Les consommateurs canadiens font aussi montre d’optimisme, grâce à des gains respectables du côté de l’emploi, à un faible chômage et, récemment, à une légère augmentation  des salaires. En ce qui a trait aux mouvements actuels, le tableau est essentiellement le même sur le marché intérieur. 

Les données à fréquences élevées donnent très peu d’indications d’un ralentissement de la vive progression du marché de l’emploi. À vrai dire, on présume qu’en l’absence de certitudes suffisantes pour lancer la prochaine vague d’investissements, les entreprises aux quatre coins du globe embauchent sans ménagement – une mesure à court terme qui vise à répondre aux demandes de l’économie. Au bout du compte, il semble bien que pendant la saison des célébrations les consommateurs auront le cœur à la fête, ce qui devrait bonifier les chiffres de fin d’année. 

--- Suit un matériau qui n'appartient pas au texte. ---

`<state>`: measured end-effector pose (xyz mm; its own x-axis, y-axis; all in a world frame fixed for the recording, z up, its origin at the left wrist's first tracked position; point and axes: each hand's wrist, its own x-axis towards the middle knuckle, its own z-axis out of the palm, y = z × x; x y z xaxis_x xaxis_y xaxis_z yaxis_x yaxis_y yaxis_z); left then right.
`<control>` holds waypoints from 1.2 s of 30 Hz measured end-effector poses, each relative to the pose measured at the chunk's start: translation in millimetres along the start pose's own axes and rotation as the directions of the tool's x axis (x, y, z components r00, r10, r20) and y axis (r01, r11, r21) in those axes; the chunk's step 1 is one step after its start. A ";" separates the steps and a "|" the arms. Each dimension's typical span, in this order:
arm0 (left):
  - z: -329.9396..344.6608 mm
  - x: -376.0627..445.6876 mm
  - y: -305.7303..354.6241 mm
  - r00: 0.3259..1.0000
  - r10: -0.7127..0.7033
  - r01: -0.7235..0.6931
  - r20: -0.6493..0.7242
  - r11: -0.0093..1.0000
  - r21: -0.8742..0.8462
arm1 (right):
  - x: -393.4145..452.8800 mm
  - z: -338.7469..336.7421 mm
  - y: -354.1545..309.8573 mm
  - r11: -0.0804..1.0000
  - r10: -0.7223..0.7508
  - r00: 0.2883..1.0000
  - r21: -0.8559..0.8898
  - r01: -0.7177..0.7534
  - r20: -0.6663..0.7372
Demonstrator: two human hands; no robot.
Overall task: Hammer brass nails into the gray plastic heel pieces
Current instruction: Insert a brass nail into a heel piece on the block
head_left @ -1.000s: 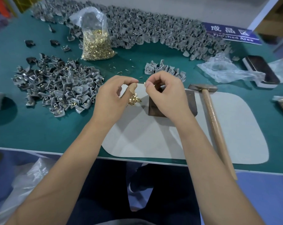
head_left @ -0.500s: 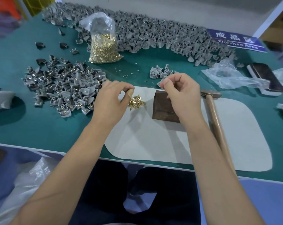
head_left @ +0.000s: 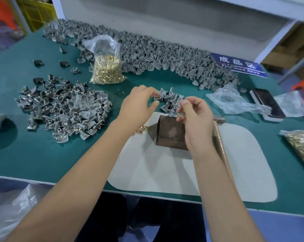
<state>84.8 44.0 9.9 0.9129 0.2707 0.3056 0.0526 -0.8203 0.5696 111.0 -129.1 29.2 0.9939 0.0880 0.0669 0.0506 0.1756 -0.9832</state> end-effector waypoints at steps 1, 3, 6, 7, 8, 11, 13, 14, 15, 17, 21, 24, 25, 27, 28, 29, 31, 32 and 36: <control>4.6 10.4 -0.5 1.000 0.002 -0.002 0.015 1.000 -0.010 | -0.3 -0.1 -0.7 0.999 0.020 1.000 0.034 -0.020 -0.006; 13.6 28.1 -0.5 0.998 0.036 -0.032 0.054 0.997 -0.071 | 0.4 -2.5 -3.9 0.979 0.087 0.996 0.187 -0.080 -0.029; 27.4 46.7 -4.1 0.972 0.130 -0.130 0.198 0.991 -0.014 | 5.1 -8.1 -10.5 0.854 0.221 0.973 0.494 -0.162 -0.063; 31.6 50.5 -6.6 0.949 0.158 -0.179 0.272 0.982 0.053 | 6.8 -10.0 -11.7 0.820 0.244 0.966 0.550 -0.159 -0.084; 35.2 53.3 -9.7 0.919 0.180 -0.230 0.351 0.968 0.104 | 8.0 -11.0 -12.1 0.802 0.257 0.960 0.579 -0.147 -0.112; 43.5 59.7 -17.8 0.845 0.225 -0.314 0.486 0.943 0.109 | 8.9 -11.1 -11.4 0.789 0.263 0.951 0.604 -0.114 -0.164; 47.3 66.0 -20.1 0.837 0.232 -0.314 0.496 0.946 0.086 | 9.2 -10.9 -10.8 0.779 0.258 0.952 0.619 -0.104 -0.164; 49.0 69.2 -20.1 0.834 0.231 -0.309 0.501 0.948 0.077 | 9.6 -11.2 -10.5 0.777 0.253 0.954 0.622 -0.100 -0.163; 51.0 72.1 -19.5 0.830 0.232 -0.310 0.508 0.948 0.072 | 9.9 -11.5 -10.3 0.778 0.247 0.956 0.621 -0.097 -0.160; 56.3 76.7 -17.3 0.818 0.253 -0.340 0.517 0.937 0.078 | 9.6 -11.9 -9.8 0.781 0.240 0.960 0.616 -0.102 -0.146; 65.4 88.5 -9.3 0.820 0.314 -0.394 0.478 0.916 0.075 | 10.1 -12.1 -9.1 0.793 0.232 0.967 0.597 -0.123 -0.108; 70.1 96.2 0.2 0.810 0.354 -0.421 0.468 0.906 0.042 | 10.1 -11.5 -9.9 0.793 0.220 0.974 0.592 -0.143 -0.059; 71.7 98.5 4.1 0.799 0.372 -0.437 0.471 0.899 0.030 | 9.2 -11.3 -10.1 0.797 0.206 0.978 0.586 -0.147 -0.035; 74.0 102.6 12.2 0.779 0.403 -0.469 0.480 0.883 0.020 | 6.2 -10.9 -9.8 0.826 0.168 0.986 0.546 -0.139 -0.005; 75.2 104.7 16.2 0.769 0.413 -0.482 0.487 0.876 0.018 | 4.8 -10.8 -9.2 0.841 0.155 0.988 0.524 -0.134 0.004; 76.7 106.5 19.7 0.759 0.424 -0.496 0.494 0.868 0.018 | 4.0 -10.5 -9.1 0.850 0.151 0.989 0.510 -0.135 0.010; 81.0 108.8 24.7 0.743 0.442 -0.528 0.502 0.849 0.035 | 3.5 -10.1 -9.3 0.853 0.144 0.989 0.504 -0.135 0.022; 83.6 109.8 25.7 0.736 0.449 -0.545 0.507 0.837 0.051 | 3.7 -9.9 -9.8 0.853 0.139 0.990 0.505 -0.134 0.028; 90.5 111.8 26.1 0.721 0.449 -0.582 0.528 0.806 0.110 | 4.1 -11.0 -9.0 0.864 0.123 0.991 0.485 -0.135 0.057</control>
<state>224.9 7.3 -10.2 0.8953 -0.4393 0.0732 -0.4448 -0.8736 0.1973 115.8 -141.1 36.5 0.9854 0.1643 -0.0448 -0.1378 0.6150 -0.7764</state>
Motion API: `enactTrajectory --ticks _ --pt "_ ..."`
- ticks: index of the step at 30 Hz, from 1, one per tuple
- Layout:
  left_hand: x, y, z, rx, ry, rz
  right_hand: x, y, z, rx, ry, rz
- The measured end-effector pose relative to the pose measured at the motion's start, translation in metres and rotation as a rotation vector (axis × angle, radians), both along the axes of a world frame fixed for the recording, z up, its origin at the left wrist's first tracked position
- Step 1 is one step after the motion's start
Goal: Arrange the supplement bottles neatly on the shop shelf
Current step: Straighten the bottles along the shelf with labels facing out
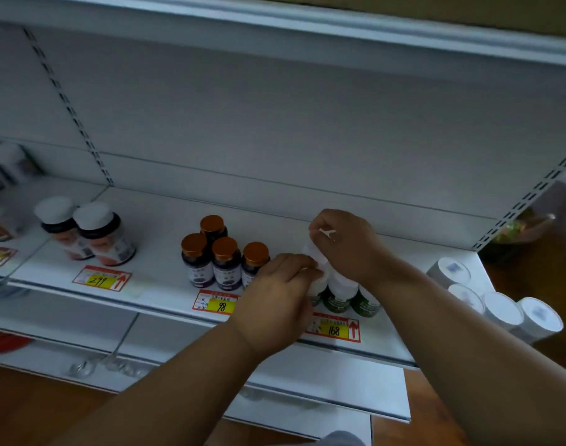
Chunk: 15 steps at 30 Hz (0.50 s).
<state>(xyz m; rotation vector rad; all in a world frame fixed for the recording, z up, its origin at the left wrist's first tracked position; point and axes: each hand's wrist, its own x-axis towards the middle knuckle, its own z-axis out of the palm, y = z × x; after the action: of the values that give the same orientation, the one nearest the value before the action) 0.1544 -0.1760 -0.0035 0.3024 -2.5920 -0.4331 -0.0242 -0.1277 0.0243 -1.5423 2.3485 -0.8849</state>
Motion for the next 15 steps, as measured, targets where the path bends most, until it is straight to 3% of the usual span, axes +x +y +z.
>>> enactTrajectory --ticks 9,15 --pt "0.081 -0.045 0.016 0.145 0.189 0.209 0.103 -0.040 0.050 -0.150 -0.008 0.062" --pt "0.194 -0.115 0.020 0.279 0.245 0.391 0.222 -0.112 0.060 -0.296 -0.098 0.127"
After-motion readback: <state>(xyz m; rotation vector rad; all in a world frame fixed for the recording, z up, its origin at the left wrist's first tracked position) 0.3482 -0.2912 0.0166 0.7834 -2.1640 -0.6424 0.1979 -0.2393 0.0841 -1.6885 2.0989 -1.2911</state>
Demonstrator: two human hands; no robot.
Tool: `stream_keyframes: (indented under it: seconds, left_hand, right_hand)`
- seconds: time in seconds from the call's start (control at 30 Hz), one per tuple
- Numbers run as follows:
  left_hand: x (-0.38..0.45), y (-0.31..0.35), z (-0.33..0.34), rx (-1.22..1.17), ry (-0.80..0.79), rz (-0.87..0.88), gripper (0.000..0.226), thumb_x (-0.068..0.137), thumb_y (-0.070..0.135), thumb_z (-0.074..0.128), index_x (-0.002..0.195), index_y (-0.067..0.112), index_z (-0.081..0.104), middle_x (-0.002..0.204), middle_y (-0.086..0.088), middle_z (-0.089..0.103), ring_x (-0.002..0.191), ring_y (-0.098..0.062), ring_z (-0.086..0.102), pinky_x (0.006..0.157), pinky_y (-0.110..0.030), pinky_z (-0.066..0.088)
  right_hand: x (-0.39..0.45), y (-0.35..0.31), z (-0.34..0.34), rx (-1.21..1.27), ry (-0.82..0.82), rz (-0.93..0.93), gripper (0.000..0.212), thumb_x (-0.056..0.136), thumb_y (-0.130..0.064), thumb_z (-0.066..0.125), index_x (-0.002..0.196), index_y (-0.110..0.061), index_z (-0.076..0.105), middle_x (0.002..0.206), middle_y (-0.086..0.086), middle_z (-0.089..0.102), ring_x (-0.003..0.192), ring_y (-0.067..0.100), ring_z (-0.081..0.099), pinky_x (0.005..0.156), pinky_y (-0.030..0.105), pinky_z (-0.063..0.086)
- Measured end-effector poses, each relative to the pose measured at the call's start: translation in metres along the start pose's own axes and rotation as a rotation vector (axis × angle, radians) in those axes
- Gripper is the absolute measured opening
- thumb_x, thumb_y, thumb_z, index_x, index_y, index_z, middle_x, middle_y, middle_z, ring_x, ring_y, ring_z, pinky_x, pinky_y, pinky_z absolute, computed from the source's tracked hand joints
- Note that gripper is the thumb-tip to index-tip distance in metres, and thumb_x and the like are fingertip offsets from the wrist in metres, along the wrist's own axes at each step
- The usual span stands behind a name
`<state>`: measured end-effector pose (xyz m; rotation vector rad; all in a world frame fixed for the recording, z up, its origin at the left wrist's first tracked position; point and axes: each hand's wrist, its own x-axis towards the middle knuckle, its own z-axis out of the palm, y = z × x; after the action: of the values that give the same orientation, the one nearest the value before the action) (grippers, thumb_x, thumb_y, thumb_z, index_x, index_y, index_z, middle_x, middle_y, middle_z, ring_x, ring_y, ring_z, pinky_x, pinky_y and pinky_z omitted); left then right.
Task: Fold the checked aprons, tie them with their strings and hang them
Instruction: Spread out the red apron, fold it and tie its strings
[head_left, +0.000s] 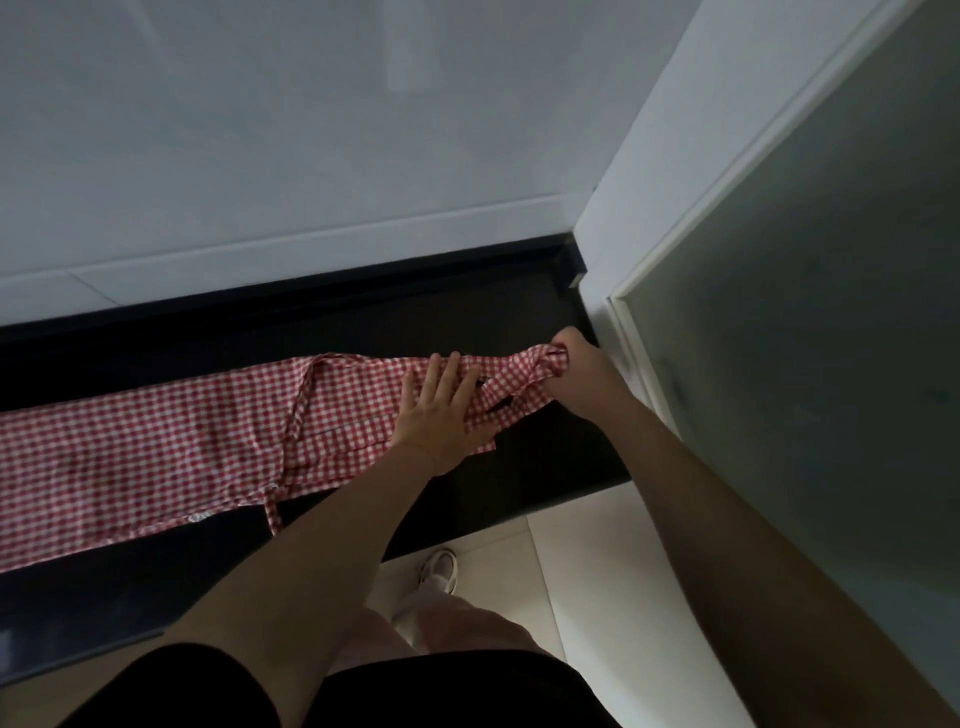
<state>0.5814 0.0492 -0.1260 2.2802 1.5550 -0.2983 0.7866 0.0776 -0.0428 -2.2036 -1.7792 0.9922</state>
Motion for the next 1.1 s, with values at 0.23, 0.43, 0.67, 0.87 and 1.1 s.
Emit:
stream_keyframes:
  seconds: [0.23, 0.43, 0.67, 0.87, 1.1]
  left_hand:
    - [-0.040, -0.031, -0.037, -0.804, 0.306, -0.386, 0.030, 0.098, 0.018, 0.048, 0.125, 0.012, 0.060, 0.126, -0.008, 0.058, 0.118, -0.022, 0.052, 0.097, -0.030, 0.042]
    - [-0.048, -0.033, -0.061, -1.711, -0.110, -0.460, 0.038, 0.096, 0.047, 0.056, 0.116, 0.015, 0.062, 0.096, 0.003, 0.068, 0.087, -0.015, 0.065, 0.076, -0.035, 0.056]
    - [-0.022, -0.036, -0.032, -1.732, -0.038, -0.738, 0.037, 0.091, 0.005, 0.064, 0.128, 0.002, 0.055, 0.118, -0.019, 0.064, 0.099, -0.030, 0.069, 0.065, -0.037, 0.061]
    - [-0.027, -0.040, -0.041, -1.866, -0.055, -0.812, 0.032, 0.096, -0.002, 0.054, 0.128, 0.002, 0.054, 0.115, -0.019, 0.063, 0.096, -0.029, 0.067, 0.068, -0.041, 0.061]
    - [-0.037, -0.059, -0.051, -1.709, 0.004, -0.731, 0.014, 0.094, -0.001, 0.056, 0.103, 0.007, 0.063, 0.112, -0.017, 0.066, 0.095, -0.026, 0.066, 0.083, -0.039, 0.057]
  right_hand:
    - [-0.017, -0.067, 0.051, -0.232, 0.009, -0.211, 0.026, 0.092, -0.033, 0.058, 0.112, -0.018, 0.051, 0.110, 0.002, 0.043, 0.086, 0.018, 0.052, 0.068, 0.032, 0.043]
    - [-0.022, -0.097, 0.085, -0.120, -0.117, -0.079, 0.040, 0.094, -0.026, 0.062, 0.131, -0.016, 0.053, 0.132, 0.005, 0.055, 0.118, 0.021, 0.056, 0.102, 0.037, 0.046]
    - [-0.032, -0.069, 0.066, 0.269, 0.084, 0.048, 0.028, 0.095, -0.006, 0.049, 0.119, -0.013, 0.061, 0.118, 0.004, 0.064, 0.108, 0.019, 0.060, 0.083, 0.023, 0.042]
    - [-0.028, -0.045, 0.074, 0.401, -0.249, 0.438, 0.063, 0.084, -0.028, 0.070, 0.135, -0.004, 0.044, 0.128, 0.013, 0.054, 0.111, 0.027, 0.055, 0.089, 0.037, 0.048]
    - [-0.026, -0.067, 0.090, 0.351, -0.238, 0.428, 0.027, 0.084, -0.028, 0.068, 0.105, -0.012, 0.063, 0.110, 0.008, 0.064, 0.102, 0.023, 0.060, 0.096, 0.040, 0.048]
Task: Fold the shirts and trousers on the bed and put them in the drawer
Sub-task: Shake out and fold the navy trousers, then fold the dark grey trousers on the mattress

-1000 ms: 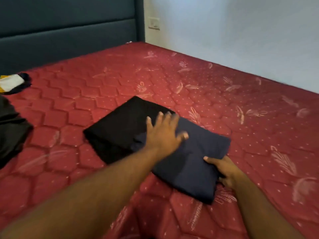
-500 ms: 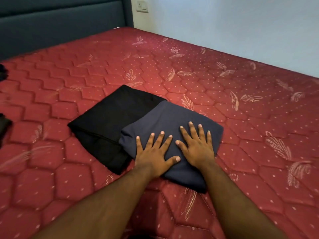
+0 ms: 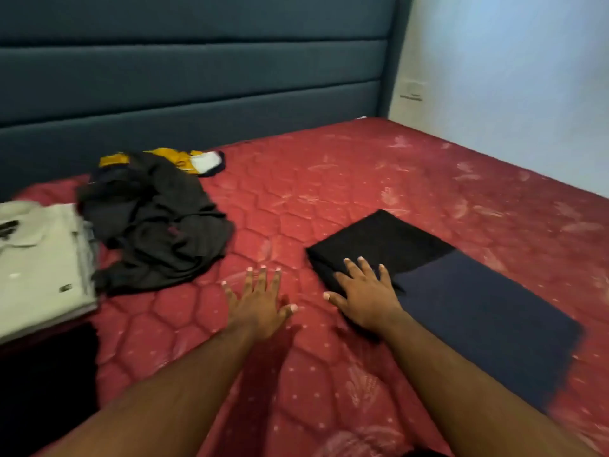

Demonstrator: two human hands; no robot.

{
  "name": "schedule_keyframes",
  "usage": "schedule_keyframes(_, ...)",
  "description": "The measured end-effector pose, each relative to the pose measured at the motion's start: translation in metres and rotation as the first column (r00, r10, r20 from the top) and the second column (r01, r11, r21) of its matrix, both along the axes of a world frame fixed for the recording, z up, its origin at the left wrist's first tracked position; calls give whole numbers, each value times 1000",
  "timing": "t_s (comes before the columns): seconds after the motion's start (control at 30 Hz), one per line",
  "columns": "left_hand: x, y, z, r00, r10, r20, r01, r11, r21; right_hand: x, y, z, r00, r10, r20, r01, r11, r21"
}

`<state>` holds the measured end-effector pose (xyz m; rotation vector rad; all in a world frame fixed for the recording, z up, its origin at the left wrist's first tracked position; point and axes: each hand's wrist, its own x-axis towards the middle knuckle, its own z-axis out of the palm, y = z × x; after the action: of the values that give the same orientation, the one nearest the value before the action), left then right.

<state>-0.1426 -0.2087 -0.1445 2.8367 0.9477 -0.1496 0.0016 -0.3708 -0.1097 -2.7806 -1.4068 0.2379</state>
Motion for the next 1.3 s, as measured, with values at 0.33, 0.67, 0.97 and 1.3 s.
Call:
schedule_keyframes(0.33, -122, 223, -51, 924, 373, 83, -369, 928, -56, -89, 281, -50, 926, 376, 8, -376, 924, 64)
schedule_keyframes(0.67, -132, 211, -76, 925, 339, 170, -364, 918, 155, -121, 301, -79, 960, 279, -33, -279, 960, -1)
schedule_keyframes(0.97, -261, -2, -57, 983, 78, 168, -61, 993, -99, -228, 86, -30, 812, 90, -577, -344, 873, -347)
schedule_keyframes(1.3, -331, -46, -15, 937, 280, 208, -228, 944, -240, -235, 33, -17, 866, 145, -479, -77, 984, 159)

L’an prochain, la situation pourrait être différente. Advenant le cas où le paradigme où évoluent les entreprises de la planète ne change pas – c’est-à-dire la confusion persiste à propos de la politique commerciale –, le repli qui a commencé à frapper les grandes économies émergentes pourrait se propager. Les effets se font déjà sentir dans des économies majeures comme l’Allemagne; si cette réalité est annonciatrice des répercussions à venir sur d’autres économies développées, les entreprises pourraient bien mettre un terme à leur frénésie d’embauche. Ce serait bien dommage. Les consommateurs ont été si traumatisés par la grande récession que certains secteurs de l’économie, notamment le logement, ne s’en sont pas complètement remis. En maintenant l’élan actuel de la croissance, il serait enfin possible de dynamiser ces pans de l’économie et, du même coup, ajouter quelques années d’expansion. En pareil contexte, la récession serait uniquement le résultat de nos propres actions.

Conclusion?

La saison hivernale a éprouvé certains pans de l’économie, mais la consommation est aussi éclatante qu’une belle journée d’été. Vu l’intense activité de consommation à ce temps l’année, les dépenses des fêtes viendront mettre une touche de joie dans une année 2019 empreinte d’incertitude. Espérons que ce dynamisme persistera pendant la nouvelle année, qui sera encore plus prospère et plus heureuse. Toutefois, il y a un cadeau de Noël que l’argent ne pourra acheter : la fin de l’acrimonie entre de grands acteurs commerciaux. Sans ce cadeau, tous les autres que nous recevrons pourraient se retrouver dans les mains du Grincheux.